While 1% is a small percentage of your annual earnings, after 20 or 30 years it can make a big difference in your account balance when you retire. That's because the longer you give your money a chance to grow, the better. And it works no matter how old you are—or how far off retirement is.

Let’s look at some examples.

See your numbers

Want to create an example like the ones shown above to see what a difference even a 1% increase can make for you? Use our interactive "See how a small change can make a BIG DIFFERENCE."

Consider small steps

As you can see in our examples—and probably in your own too—small weekly amounts like $12, $14, and $16 can make a noticeable difference in your savings. So how do you find the money? We won't say skip the latte if you really, really need it, but there are probably places in your spending that may be easy to cut. Are you paying for cable and cell phone services you aren't using? Maybe you can consider negotiating a lower rate. Do you eat out a lot? Even skipping one restaurant meal could save you $16 or more. And the beauty of 401(k) contributions is that they come right out of your paycheck, so you may not even miss the spending money.

If a one-time bump-up isn't ideal now, consider aiming to increase contributions each year. For instance, if your 401(k) lets you set automatic increases every year, consider signing up.

Consider saving 15%

We ran the numbers and determined that aiming to save 15% of income toward retirement annually—which includes any matching contributions an employer may make to a workplace retirement account like a 401(k) or 403(b)—can help ensure that a person will be able to live his or her current lifestyle in retirement.

Not saving that much? Don't fret. Few people get there overnight. Think of planning for retirement as a journey. The key is to save as much as you can now and try to increase savings over time.

"Starting early, saving regularly, and increasing the amount you save as your income increases may allow you to do some of the things you have always dreamed of in retirement," says Thompson.

Don't have a 401(k)?

You may be self-employed or maybe your employer doesn't offer a 401(k). But you can save in a tax-advantaged account like an IRA. There are several types of IRAs.

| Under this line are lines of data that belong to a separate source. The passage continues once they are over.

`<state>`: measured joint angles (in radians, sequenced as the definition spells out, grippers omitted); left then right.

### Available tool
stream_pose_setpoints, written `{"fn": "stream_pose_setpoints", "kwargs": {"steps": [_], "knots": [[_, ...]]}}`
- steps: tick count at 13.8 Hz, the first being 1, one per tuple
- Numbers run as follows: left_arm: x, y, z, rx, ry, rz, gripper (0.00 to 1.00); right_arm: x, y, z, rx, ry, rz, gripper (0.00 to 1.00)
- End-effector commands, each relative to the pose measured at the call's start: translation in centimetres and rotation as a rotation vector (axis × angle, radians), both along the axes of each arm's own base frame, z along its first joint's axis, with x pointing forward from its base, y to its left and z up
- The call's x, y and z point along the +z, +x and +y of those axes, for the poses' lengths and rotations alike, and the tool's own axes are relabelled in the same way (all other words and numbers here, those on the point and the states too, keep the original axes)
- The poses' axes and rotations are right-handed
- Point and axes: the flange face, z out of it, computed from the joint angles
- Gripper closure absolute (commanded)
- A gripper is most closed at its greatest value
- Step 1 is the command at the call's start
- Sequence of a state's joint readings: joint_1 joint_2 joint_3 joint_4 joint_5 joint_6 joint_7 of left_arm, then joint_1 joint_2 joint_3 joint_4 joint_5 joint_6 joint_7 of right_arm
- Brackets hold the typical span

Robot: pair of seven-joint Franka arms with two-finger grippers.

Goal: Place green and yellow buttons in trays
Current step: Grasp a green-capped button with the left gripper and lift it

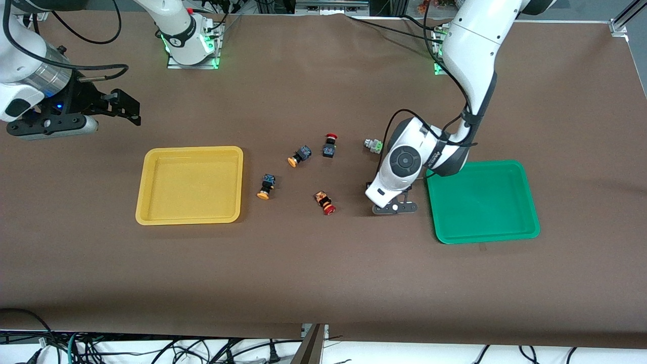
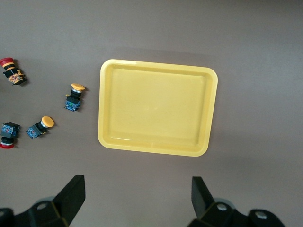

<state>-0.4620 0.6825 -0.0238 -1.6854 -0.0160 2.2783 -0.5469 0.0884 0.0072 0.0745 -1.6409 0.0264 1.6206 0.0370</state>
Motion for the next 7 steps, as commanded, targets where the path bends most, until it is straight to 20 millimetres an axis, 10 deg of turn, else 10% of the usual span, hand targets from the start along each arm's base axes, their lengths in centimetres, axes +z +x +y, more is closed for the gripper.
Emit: {"fn": "stream_pose_setpoints", "kwargs": {"steps": [1, 7], "knots": [[4.1, 2.9, 7.0, -0.041, -0.028, -0.007, 0.99, 0.6, -0.1, 0.5, -0.001, 0.001, 0.002, 0.01], [7.1, 5.0, 20.5, -0.053, -0.024, 0.075, 0.98, -2.4, 1.7, 1.5, 0.023, 0.011, 0.024, 0.01]]}}
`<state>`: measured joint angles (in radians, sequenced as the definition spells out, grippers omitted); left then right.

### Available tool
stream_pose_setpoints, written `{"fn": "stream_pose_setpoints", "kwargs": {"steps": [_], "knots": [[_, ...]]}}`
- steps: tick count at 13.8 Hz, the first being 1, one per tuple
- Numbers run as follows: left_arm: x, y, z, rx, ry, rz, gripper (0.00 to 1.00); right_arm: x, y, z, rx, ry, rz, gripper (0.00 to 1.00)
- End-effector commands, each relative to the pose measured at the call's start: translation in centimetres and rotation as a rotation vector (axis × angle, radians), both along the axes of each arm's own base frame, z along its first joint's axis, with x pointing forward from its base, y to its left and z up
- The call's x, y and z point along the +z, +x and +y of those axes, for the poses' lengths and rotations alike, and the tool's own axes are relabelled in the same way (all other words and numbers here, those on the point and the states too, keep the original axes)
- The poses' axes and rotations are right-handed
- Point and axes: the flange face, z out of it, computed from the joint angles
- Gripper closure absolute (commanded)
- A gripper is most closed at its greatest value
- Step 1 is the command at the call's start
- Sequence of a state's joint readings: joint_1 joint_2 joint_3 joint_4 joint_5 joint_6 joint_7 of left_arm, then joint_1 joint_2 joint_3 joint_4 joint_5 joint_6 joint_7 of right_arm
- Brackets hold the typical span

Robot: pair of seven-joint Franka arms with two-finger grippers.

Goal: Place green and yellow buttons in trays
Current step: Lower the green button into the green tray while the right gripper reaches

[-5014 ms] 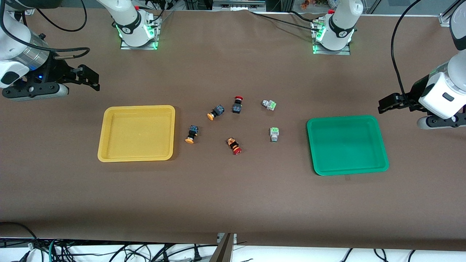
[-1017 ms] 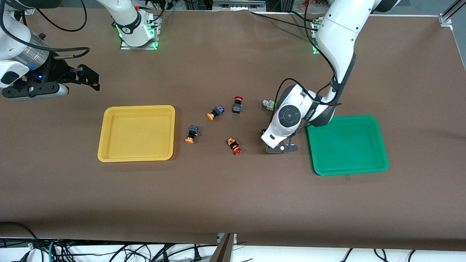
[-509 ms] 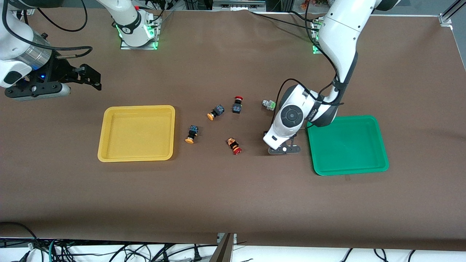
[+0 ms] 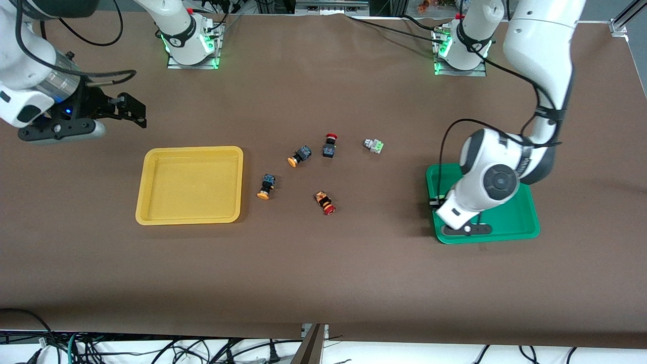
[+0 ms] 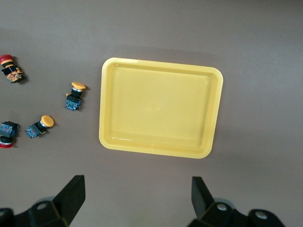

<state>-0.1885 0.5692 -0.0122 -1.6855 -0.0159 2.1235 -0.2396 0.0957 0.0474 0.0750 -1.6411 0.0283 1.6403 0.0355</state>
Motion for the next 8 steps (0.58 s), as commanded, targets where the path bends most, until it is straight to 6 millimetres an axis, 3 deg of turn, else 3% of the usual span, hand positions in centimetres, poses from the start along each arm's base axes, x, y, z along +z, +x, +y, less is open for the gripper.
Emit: {"fn": "stream_pose_setpoints", "kwargs": {"steps": [1, 2, 4, 5, 7, 8], "knots": [[0.6, -0.4, 5.6, -0.059, -0.008, 0.038, 0.97, -1.8, 1.1, 1.6, 0.033, -0.007, 0.023, 0.01], [0.3, -0.4, 8.6, -0.065, -0.015, 0.049, 0.97, -2.2, 1.3, 1.8, 0.036, -0.012, 0.029, 0.01], [-1.2, -1.6, 12.5, -0.065, -0.025, 0.081, 0.96, -2.7, 1.5, 1.8, 0.041, -0.014, 0.035, 0.01], [-1.7, -2.0, 14.8, -0.059, -0.032, 0.092, 0.96, -3.9, 2.0, 1.9, 0.039, -0.01, 0.056, 0.01], [-2.5, -2.8, 18.2, -0.043, -0.043, 0.105, 0.95, -6.3, 2.6, 2.5, 0.046, -0.013, 0.096, 0.01], [-2.9, -3.1, 18.9, -0.03, -0.044, 0.103, 0.94, -6.5, 2.6, 2.6, 0.046, -0.01, 0.102, 0.01]]}}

If you are already contributing to an IRA, chances are you can contribute more. The average contribution to a Fidelity IRA in 2016 was a little more than $4,000—despite the $5,500 limit for those under age 50 and the $6,500 limit for those age 50 or older. Saving $50 more a month, or $600 a year, can make a real difference.

Go for it

Challenge yourself to save a little more. Whether it's a 1%, 3%, or even 5% increase, the extra money saved today could make a big difference in helping achieve the retirement you envision. Think about it this way: Do you want to be worrying about money in retirement?

Take the next step

We made it easy to see how you are doing when it comes to saving for retirement. Answer 6 simple questions to get The Fidelity Retirement ScoreSM. It's like a credit score for retirement.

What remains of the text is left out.